Two lines in the listing below mark the span: one contains "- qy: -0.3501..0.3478" and one contains "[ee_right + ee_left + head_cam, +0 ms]". Reproduce both of them and everything between, exactly.

___ Dataset content

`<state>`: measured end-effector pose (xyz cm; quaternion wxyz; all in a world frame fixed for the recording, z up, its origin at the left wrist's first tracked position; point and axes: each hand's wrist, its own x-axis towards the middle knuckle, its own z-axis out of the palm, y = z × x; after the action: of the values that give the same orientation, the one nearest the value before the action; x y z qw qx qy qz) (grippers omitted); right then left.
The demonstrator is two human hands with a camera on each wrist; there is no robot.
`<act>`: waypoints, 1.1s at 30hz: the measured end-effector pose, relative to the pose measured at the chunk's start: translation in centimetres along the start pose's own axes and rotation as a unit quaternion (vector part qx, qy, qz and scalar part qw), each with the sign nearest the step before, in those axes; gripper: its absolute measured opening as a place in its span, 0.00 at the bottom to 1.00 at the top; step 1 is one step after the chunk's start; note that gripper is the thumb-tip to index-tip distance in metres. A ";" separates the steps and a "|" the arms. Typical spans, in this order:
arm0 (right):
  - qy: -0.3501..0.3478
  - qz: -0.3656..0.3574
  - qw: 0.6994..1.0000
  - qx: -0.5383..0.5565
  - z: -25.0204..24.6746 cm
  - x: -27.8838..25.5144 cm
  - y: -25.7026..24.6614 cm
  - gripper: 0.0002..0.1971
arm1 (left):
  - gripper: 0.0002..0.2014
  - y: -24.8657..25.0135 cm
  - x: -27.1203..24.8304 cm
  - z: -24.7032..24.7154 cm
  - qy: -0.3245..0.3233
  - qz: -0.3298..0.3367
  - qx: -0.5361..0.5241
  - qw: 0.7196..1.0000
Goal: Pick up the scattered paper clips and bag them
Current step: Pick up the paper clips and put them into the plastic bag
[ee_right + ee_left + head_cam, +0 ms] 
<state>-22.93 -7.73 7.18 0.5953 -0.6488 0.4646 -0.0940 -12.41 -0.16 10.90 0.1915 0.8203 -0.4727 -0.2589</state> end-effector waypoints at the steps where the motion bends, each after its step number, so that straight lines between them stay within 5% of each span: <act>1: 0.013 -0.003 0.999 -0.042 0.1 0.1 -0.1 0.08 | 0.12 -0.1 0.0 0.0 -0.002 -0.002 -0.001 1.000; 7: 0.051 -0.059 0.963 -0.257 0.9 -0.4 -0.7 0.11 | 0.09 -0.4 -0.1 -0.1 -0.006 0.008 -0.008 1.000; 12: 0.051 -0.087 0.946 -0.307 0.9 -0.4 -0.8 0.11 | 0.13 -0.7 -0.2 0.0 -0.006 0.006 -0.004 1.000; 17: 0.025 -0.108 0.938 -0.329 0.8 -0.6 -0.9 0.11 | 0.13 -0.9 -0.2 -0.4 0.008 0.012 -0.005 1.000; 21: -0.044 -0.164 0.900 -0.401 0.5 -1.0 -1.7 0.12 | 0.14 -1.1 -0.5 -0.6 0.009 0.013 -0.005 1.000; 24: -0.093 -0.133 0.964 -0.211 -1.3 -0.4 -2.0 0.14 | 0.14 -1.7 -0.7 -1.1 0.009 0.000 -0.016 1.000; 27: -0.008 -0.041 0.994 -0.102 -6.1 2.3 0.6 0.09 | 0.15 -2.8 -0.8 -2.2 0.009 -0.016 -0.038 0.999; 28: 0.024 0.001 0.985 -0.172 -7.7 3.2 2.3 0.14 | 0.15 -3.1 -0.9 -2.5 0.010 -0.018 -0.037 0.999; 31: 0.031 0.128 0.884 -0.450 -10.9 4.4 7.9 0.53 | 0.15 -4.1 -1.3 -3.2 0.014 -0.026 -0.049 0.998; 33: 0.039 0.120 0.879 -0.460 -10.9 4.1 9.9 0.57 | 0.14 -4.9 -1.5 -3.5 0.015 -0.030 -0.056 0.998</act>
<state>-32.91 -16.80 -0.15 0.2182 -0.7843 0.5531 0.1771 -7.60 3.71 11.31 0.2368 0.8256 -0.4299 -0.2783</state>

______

Reply>
  - qy: -0.3501..0.3478
  - qz: -0.3656..0.3574
  - qw: 0.6994..1.0000
  - qx: -0.5383..0.5565
  - z: -25.0204..24.6746 cm
  - x: -27.8838..25.5144 cm
  - y: -25.7026..24.6614 cm
  - gripper: 0.0002..0.1971
arm1 (left):
  - gripper: 0.0002..0.2014
  - y: -24.8657..25.0135 cm
  - x: -27.1203..24.8304 cm
  - z: -24.7032..24.7154 cm
  - qy: -0.3245..0.3233
  - qz: -0.3298..0.3367
  - qx: -0.5361..0.5241
  - qw: 0.7196..1.0000
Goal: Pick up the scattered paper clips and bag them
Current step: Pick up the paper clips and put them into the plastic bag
[ee_right + ee_left + head_cam, +0 ms] 

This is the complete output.